When your little the world can be a confusing place, Lani has learnt how to sign poo and the other day I was playing “peek a boo” and she misunderstood due to her hearing problems and every time I surprised her she signed poo not boo lol. Also Lani has the same sign for “wash” as she does for “yummy” so we have to see what situation she uses the sign in to figure out just what she means, she also makes up her own signs which only Lee and I know but that is ok for the moment, we always sign the correct sign back to her and eventually she will get it. 

I have been told that as Lani grows up if she gets ill or tired even if she is able to speak and be understood she will revert back to signing so this could well be a life skill we are trying to teach her.

I had a mini crisis in life in the past year with signing in public, usually I am very confident person and not much phases me but signing in public knocked me for 6, I felt like I was drawing attention to Lani and the fact that she is different by signing as people would look to see what I was doing. I became very conscious and perhaps looking back maybe even a little paranoid that everyone was watching me out of the corner of their eye and making judgements on what I was doing and why, I think it was a lack of confidence in my signing skills and also my worry that people may notice Lani has DS. Having talked this over with Lee, family and friends I realised firstly that signing to Lani constantly was very important and much more important than some random person who may or may not be watching, secondly that as Lani grows up she will to a greater or lesser degree look different to other children and her DS will be noticeable and so what everyone is different in their own way, if people see she has DS they will then understand the reasons I sign and if they don’t understand and don’t want to ask me than that is fine too. I became a lot more chilled out about it and now sign as much as I can anywhere any time and I don’t even blink an eye if someone watches us.

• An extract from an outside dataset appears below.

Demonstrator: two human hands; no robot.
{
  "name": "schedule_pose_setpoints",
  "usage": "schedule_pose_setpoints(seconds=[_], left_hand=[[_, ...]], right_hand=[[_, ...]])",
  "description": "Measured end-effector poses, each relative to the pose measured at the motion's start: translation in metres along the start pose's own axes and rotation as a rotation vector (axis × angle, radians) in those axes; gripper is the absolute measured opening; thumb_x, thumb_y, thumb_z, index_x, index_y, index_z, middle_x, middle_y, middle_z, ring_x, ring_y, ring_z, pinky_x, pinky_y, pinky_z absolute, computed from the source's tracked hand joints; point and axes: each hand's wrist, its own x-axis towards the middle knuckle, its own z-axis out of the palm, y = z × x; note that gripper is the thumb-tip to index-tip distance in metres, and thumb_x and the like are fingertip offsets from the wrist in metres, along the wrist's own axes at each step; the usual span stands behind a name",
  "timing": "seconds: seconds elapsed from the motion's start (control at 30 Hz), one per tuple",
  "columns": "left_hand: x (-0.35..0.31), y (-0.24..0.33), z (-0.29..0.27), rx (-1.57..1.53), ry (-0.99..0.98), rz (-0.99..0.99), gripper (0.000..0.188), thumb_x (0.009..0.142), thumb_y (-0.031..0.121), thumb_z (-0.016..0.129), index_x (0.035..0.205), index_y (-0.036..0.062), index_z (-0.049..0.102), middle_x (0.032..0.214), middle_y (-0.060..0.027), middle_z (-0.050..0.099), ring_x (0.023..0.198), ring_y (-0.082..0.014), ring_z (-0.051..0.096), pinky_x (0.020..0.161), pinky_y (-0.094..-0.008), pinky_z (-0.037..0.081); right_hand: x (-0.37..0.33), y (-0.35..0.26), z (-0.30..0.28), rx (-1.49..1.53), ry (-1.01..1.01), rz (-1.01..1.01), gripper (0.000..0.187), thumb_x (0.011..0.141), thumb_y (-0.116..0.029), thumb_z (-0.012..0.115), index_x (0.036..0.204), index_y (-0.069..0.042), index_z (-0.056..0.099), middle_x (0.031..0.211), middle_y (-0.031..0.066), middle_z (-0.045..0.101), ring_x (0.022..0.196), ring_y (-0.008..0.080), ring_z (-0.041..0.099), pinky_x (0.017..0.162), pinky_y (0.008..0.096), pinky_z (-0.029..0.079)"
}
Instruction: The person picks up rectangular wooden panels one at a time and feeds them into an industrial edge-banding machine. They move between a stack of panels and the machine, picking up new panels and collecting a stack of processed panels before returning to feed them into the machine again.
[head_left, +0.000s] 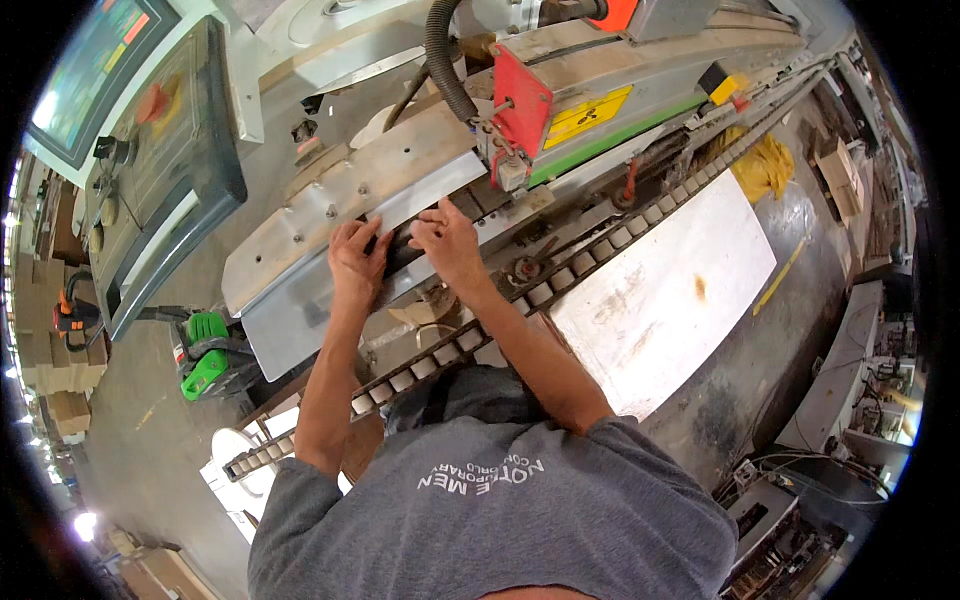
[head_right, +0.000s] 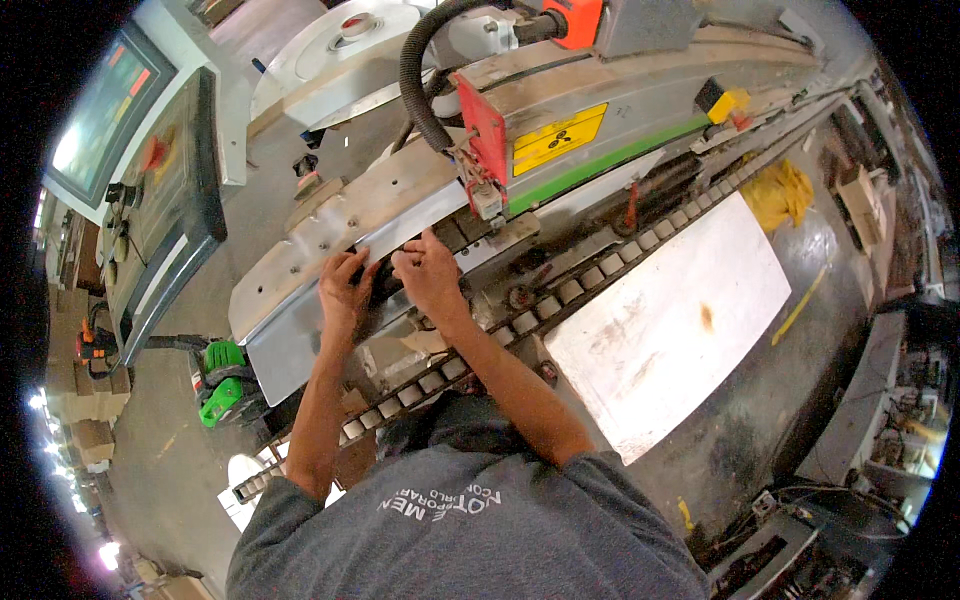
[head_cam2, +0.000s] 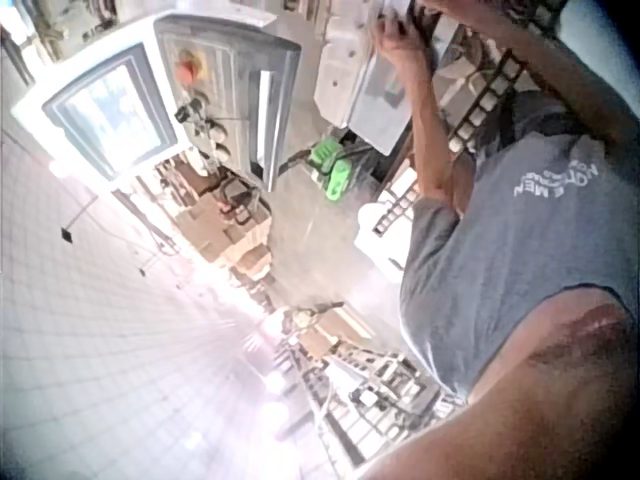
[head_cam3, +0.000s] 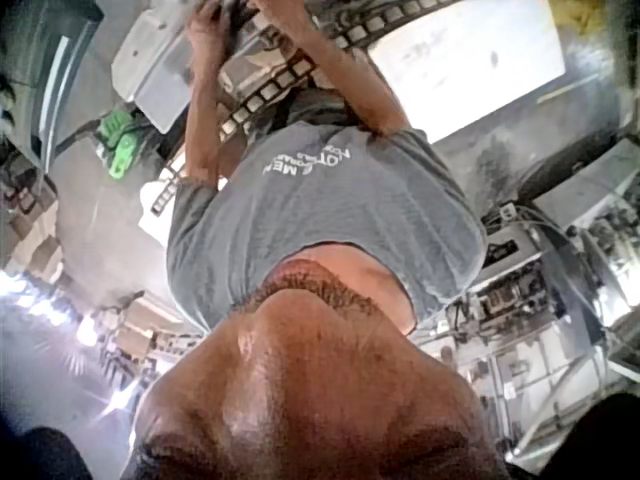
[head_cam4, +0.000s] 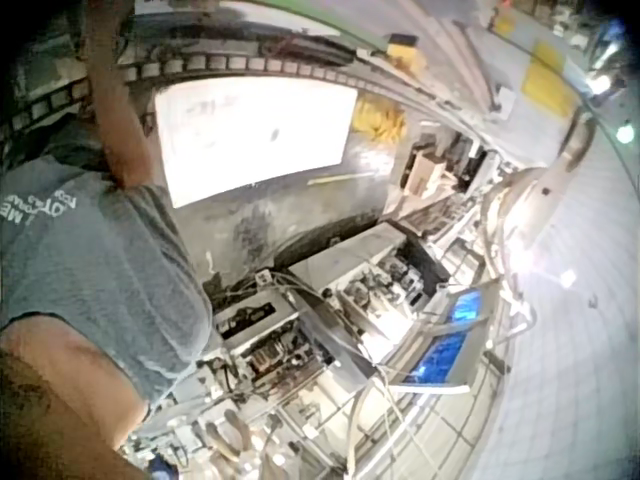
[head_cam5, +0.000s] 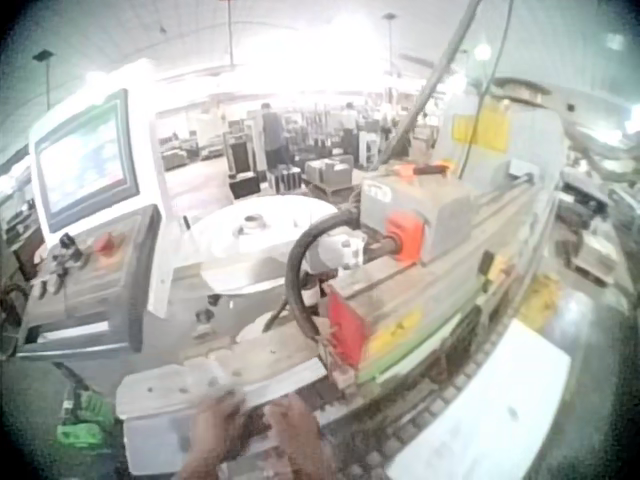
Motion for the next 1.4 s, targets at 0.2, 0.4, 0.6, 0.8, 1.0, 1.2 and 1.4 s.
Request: schedule_pose_setpoints(seconds=[0.2,0.4,0.6,0.8,1.0,1.2,1.4], left_hand=[[0.029,0.036,0.040,0.054,-0.019,0.068,0.022,0.077,0.014,0.079,0.096,0.0056,0.074,0.078,-0.0098,0.060,0.075,-0.0319,0.057,0.072,-0.0421,0.046],[0.056,0.057,0.084,-0.042,-0.061,0.124,0.025,0.077,0.019,0.078,0.097,0.0049,0.074,0.073,-0.0096,0.062,0.074,-0.0304,0.058,0.073,-0.0418,0.046],[0.061,0.105,0.057,-0.040,-0.031,0.155,0.029,0.081,0.021,0.077,0.104,0.0054,0.072,0.075,-0.0090,0.066,0.073,-0.0304,0.062,0.077,-0.0429,0.048],[-0.060,0.098,-0.038,-0.158,-0.073,0.070,0.028,0.078,0.005,0.077,0.106,0.0050,0.073,0.073,-0.0106,0.064,0.062,-0.0248,0.060,0.058,-0.0352,0.049],[-0.222,0.155,-0.085,-0.045,0.058,-0.310,0.022,0.077,0.003,0.073,0.098,0.0014,0.070,0.075,-0.0121,0.063,0.071,-0.0297,0.062,0.061,-0.0411,0.050],[-0.377,0.262,-0.090,0.018,0.364,-0.929,0.021,0.081,0.007,0.074,0.101,0.0005,0.073,0.081,-0.0167,0.067,0.073,-0.0327,0.064,0.064,-0.0406,0.051],[-0.471,0.329,-0.087,0.073,0.591,-1.112,0.021,0.082,0.010,0.072,0.101,-0.0002,0.073,0.086,-0.0182,0.069,0.080,-0.0353,0.067,0.070,-0.0431,0.053]], right_hand=[[0.002,-0.007,-0.037,-0.189,0.041,0.042,0.047,0.091,-0.012,0.063,0.129,0.013,0.049,0.106,0.0146,0.066,0.080,0.0126,0.063,0.071,0.0258,0.052],[-0.080,-0.041,-0.061,-0.033,-0.058,-0.027,0.044,0.095,-0.008,0.063,0.137,0.001,0.053,0.118,0.0093,0.064,0.082,0.0088,0.057,0.068,0.0244,0.050],[-0.156,-0.052,-0.089,-0.215,0.008,0.037,0.038,0.095,-0.010,0.063,0.131,0.000,0.058,0.107,0.0089,0.069,0.084,0.0131,0.063,0.071,0.0288,0.051],[-0.203,-0.025,-0.096,-0.207,-0.187,0.274,0.035,0.097,-0.008,0.061,0.131,0.000,0.058,0.107,0.0073,0.068,0.088,0.0112,0.062,0.075,0.0277,0.051],[-0.208,-0.010,-0.074,-0.257,-0.647,0.268,0.035,0.096,-0.009,0.060,0.130,-0.001,0.061,0.107,0.0082,0.068,0.082,0.0103,0.061,0.073,0.0260,0.051],[-0.216,-0.010,-0.033,-0.284,-1.162,0.041,0.037,0.096,-0.012,0.060,0.132,-0.002,0.060,0.110,0.0081,0.069,0.084,0.0102,0.062,0.068,0.0269,0.051],[-0.319,0.014,-0.014,-0.356,-1.448,0.192,0.038,0.095,-0.010,0.062,0.132,-0.002,0.060,0.109,0.0072,0.069,0.085,0.0101,0.063,0.070,0.0262,0.052]])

As Lanis mum I try in my blogging to help my family and friends understand not only what Lani goes through but also what Lee and I have to think about and deal with, I look into the future far too much but in way it’s essential for me to have an understanding of what could potentially happen and if its negative work now to eliminate / reduce the risk, take some time out to consider Lanis future language – studies show that young adults with DS can live in isolation as they have not been able to develop the skill of language and conversation to a good enough degree that they will be able to have chats to their friends and family about what is happening to them, good or bad, happy or sad. I try to investigate every avenue of Lanis development and potential future and it drives me mad when people say to me “she’s just like any other kid, you’ve got no worries” I imagine most parents don’t have to even consider there child’s future conversational skills, it’s a kind of given that they will speak / chat and express their feelings in a “normal” way and be successful at it. Try walking in my shoes and think about that and your child just for a moment, it’s harder than you can imagine.

Diary

I planned to go to a baby group today but I put Lani in her cot dressed and ready to go while I popped to the loo and in that short time she fell asleep so I decided to not go and let her have rest after such a busy week. At lunchtime we had a health visitor come to our home to help me with some issues Lani is having at the moment which I will go into later in the month, lee came home and we went out house hunting as we plan to buy in this area.